In my spaCy project, I would like to initialize a Doc object with text, labels and whitespaces. spaCy doesn't appreciate the way I provide the labels however, and shows its lack of appreciation in the following error message:
doc = Doc(nlp.vocab, words=token_texts, ents=labels, spaces=whitespaces) File "spacy\tokens\doc.pyx", line 297, in spacy.tokens.doc.Doc.__init__ ValueError: [E177] Ill-formed IOB input detected: ('', 'O')
The code:
import spacy
from spacy.tokens import Doc
nlp = spacy.load("en_core_web_sm")
token_texts = ["I", "like", "potatoes", "!"]
labels = [("", "O"), ("", "O"), ("food", "I"), ("", "O")]

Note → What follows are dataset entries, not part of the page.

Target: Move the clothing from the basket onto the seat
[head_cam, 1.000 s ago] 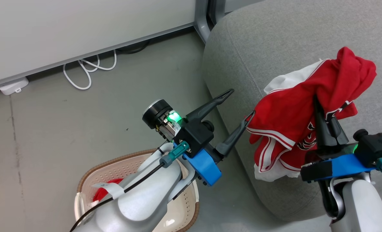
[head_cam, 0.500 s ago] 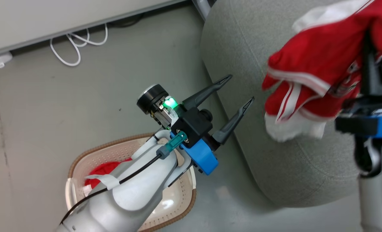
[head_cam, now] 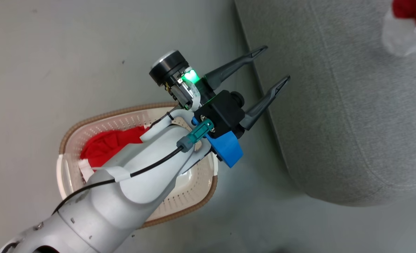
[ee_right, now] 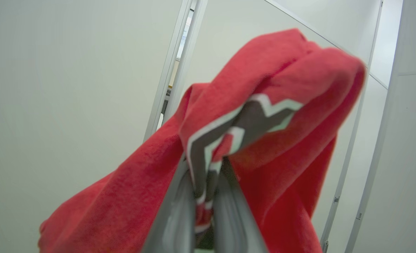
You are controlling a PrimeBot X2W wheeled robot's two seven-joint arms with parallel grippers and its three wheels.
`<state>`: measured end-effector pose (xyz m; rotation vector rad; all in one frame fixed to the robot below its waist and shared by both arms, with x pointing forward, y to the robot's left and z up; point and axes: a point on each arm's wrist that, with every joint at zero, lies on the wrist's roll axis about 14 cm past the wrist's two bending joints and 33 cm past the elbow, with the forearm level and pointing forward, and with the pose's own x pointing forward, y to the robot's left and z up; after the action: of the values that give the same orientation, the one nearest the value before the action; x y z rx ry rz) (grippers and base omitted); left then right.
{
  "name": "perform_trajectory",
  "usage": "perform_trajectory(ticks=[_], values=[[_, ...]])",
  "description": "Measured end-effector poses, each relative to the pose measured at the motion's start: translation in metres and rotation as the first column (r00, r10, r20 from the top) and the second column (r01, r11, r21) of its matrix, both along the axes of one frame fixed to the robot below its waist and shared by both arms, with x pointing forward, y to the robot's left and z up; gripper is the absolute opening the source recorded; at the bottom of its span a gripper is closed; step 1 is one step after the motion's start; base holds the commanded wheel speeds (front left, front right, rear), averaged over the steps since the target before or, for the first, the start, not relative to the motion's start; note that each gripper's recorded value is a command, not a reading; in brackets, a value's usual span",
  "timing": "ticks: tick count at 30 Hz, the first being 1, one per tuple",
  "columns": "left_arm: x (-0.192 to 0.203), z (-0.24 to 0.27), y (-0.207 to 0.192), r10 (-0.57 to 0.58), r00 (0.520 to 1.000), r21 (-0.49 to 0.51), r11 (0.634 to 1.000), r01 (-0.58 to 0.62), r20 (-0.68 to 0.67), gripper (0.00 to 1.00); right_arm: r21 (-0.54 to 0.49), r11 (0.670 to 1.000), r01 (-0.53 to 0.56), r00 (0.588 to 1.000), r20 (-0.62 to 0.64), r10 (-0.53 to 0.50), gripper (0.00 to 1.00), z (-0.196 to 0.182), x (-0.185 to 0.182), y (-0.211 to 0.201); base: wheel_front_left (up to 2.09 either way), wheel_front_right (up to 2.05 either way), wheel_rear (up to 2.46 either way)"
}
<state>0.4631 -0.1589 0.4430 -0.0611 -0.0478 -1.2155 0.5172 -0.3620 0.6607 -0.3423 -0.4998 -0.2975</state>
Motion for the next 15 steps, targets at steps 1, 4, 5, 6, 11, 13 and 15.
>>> perform_trajectory(ticks=[1,4,5,6,11,13,15], values=[[0.003,-0.006,0.001,0.0,1.0,0.004,1.0,0.0,-0.006,1.0,-0.008,1.0,0.003,1.0,0.001,-0.003,0.0,0.0,0.007,-0.003,0.0,0.0,0.0],[0.009,-0.024,0.002,-0.004,1.0,0.01,1.0,0.004,-0.028,1.0,-0.031,0.999,0.026,1.0,-0.014,-0.026,0.0,-0.005,0.024,-0.015,0.0,0.0,0.0],[0.011,-0.028,0.002,-0.004,0.999,0.01,1.0,0.004,-0.035,1.0,-0.029,0.999,0.037,0.999,-0.021,-0.038,0.0,-0.009,0.029,-0.02,0.0,0.0,0.0],[0.012,-0.033,0.002,-0.004,0.999,0.011,1.0,0.005,-0.042,1.0,-0.034,0.998,0.049,0.998,-0.039,-0.051,0.0,-0.015,0.033,-0.026,0.0,0.0,0.0],[0.021,-0.056,0.004,0.003,0.998,0.02,1.0,-0.001,-0.069,1.0,-0.023,0.995,0.1,0.985,-0.137,-0.102,0.0,-0.056,0.053,-0.05,0.0,0.0,0.0],[0.022,-0.063,0.006,0.005,0.997,0.022,1.0,-0.003,-0.08,1.0,-0.006,0.991,0.13,0.971,-0.204,-0.128,0.0,-0.084,0.057,-0.061,0.0,0.0,0.0],[0.023,-0.069,0.008,0.011,0.996,0.026,1.0,-0.008,-0.091,1.0,0.02,0.986,0.165,0.953,-0.26,-0.154,0.0,-0.108,0.057,-0.073,0.0,0.0,0.0]])
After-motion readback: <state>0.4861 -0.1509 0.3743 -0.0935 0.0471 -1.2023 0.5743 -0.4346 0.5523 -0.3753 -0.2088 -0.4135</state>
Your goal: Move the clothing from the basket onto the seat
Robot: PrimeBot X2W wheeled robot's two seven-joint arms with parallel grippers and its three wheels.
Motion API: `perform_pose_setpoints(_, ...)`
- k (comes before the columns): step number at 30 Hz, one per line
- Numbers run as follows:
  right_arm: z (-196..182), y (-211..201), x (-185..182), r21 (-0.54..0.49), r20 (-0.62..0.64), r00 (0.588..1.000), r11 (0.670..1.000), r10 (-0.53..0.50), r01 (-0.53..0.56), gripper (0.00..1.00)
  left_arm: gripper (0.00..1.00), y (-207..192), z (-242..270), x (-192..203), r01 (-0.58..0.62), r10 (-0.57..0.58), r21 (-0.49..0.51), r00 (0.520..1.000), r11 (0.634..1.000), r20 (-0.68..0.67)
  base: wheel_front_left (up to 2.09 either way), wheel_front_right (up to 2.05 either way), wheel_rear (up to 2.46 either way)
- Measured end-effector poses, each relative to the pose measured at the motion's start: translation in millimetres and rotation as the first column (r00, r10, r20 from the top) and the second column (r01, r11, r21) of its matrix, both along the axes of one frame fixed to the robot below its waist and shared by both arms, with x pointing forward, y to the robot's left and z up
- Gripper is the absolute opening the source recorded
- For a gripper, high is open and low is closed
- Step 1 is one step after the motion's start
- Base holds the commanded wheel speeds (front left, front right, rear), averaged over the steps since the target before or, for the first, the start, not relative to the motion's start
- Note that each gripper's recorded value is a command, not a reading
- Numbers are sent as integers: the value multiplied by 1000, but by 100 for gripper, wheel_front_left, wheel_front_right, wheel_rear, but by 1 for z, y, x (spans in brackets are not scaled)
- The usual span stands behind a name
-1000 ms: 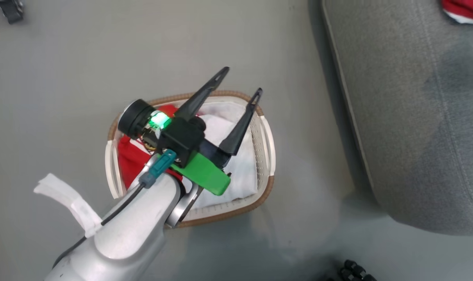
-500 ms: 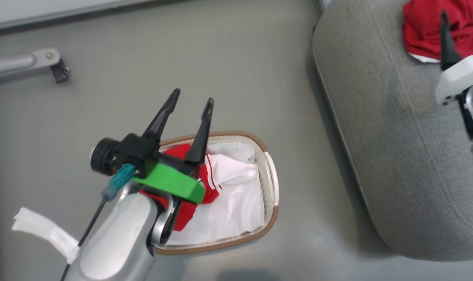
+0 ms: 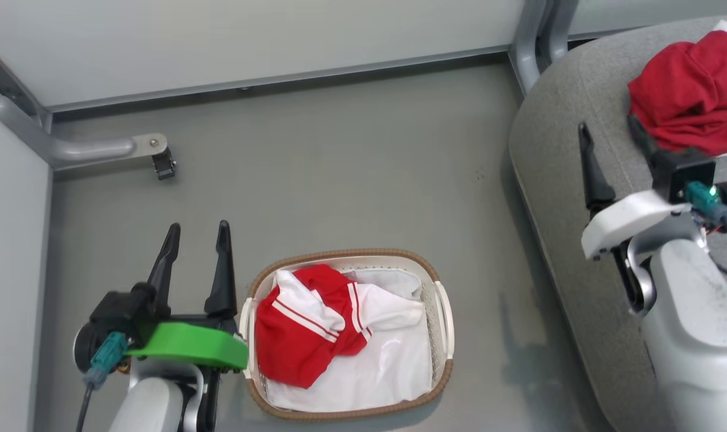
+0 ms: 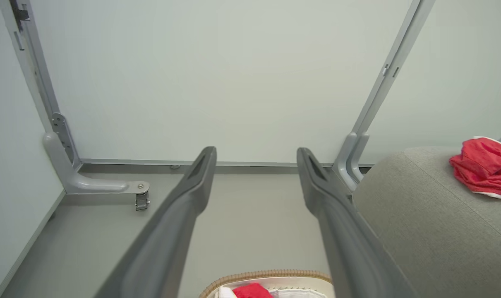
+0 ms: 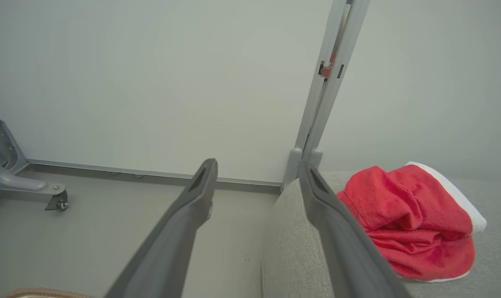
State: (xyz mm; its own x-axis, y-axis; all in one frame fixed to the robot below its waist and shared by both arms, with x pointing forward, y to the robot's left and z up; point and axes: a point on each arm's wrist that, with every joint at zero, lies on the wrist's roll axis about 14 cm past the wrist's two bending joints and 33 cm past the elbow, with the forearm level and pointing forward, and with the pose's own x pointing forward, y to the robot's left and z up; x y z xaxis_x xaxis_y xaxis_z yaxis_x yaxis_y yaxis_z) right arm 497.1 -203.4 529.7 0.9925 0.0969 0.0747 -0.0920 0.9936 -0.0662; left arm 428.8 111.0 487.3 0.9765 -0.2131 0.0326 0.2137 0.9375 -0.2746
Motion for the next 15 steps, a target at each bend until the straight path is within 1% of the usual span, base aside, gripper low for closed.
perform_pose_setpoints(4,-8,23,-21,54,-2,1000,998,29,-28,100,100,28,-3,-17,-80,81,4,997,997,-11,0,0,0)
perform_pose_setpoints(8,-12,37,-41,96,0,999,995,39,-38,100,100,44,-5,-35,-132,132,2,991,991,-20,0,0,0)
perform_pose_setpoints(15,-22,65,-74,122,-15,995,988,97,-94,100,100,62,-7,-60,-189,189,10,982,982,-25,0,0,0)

whitespaces = [True, True, False, False]
doc = Doc(nlp.vocab, words=token_texts, ents=labels, spaces=whitespaces)
Does anyone know how to exactly serve spaCy the entities on the silver platter?
The spaCy Doc documentation states
ents: A list of strings, of the same length of words, to assign the token-based IOB tag. Defaults to None. Optional[List[str]]
The type-hint List[str]
made me attempt ["", "", "food", ""]
, which however results in the same error message.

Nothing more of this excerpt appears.